--- Work item ---
Every line in the data below from the one containing "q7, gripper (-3" down to the one containing "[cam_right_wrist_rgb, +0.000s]", both included, must be retyped exactly; no other line is to appear.

* * * * *

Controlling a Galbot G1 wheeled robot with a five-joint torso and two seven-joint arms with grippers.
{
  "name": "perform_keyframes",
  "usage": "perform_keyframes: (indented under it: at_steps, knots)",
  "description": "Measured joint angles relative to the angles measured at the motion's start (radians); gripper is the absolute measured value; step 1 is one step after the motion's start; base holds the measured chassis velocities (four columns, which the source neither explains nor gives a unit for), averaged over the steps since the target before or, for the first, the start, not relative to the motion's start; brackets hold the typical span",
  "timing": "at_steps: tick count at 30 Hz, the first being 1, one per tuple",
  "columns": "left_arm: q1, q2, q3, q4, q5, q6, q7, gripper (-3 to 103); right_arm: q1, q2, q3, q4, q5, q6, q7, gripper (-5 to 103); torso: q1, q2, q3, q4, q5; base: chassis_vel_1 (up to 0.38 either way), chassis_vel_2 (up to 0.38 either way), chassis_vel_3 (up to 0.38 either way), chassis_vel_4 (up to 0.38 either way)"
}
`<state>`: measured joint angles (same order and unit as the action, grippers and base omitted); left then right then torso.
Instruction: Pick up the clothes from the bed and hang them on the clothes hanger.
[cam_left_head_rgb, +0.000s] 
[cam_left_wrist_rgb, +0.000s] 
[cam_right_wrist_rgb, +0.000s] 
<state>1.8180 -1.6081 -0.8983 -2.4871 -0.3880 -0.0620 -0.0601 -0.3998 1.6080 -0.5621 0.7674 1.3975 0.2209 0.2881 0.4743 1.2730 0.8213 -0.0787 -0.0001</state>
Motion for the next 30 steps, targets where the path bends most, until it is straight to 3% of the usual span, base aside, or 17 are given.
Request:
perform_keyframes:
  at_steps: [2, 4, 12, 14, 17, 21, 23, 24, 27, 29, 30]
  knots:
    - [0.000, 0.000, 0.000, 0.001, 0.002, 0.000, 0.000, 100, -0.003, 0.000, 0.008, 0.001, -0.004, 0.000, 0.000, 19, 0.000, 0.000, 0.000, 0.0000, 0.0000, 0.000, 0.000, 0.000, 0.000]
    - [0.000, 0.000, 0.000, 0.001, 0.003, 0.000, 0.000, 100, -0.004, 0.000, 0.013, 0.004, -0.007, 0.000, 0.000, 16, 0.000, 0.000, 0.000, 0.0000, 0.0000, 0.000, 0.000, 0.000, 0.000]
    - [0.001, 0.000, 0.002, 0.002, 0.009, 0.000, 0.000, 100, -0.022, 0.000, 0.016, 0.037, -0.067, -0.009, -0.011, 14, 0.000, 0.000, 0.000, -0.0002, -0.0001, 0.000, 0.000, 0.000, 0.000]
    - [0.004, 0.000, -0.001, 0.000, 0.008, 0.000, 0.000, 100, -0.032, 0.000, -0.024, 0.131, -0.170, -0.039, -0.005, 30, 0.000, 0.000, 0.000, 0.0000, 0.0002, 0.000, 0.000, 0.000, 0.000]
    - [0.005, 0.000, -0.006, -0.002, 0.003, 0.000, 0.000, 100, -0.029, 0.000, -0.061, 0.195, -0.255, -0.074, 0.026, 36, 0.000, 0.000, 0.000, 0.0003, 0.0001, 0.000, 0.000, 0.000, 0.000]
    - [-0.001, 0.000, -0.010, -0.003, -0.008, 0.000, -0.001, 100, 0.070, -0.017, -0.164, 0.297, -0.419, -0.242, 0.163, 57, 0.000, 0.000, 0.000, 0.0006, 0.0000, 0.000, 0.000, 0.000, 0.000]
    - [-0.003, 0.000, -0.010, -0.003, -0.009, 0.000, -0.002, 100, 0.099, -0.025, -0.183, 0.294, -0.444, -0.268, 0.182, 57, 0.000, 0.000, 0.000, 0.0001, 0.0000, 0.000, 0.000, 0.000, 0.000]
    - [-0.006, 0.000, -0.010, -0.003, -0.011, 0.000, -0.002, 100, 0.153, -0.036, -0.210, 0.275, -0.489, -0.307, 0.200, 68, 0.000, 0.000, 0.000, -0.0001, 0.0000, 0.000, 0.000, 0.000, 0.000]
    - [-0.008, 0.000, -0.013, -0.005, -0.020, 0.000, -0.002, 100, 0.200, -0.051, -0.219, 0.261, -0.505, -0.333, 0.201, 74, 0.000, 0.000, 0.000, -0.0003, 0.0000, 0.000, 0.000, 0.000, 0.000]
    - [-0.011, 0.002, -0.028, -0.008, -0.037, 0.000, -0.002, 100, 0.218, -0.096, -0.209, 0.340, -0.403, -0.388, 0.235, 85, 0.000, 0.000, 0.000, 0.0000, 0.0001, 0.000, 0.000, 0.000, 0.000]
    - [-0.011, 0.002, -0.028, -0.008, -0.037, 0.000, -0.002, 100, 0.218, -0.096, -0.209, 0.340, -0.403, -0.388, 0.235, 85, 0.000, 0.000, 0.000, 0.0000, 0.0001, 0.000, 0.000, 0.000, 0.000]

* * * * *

--- Response to this exercise ---
  "columns": "left_arm: q1, q2, q3, q4, q5, q6, q7, gripper (-3 to 103); right_arm: q1, q2, q3, q4, q5, q6, q7, gripper (-5 to 103); torso: q1, q2, q3, q4, q5; base: chassis_vel_1 (up to 0.38 either way), chassis_vel_2 (up to 0.38 either way), chassis_vel_3 (up to 0.38 either way), chassis_vel_4 (up to 0.38 either way)"
}
`<state>`: measured joint angles (same order and unit as the action, grippers and base omitted); left then right then torso.
Instruction: Pick up the clothes from the bed and hang them on the clothes hanger.
[cam_left_head_rgb, +0.000s] 
[cam_left_wrist_rgb, +0.000s] 
[cam_right_wrist_rgb, +0.000s] 

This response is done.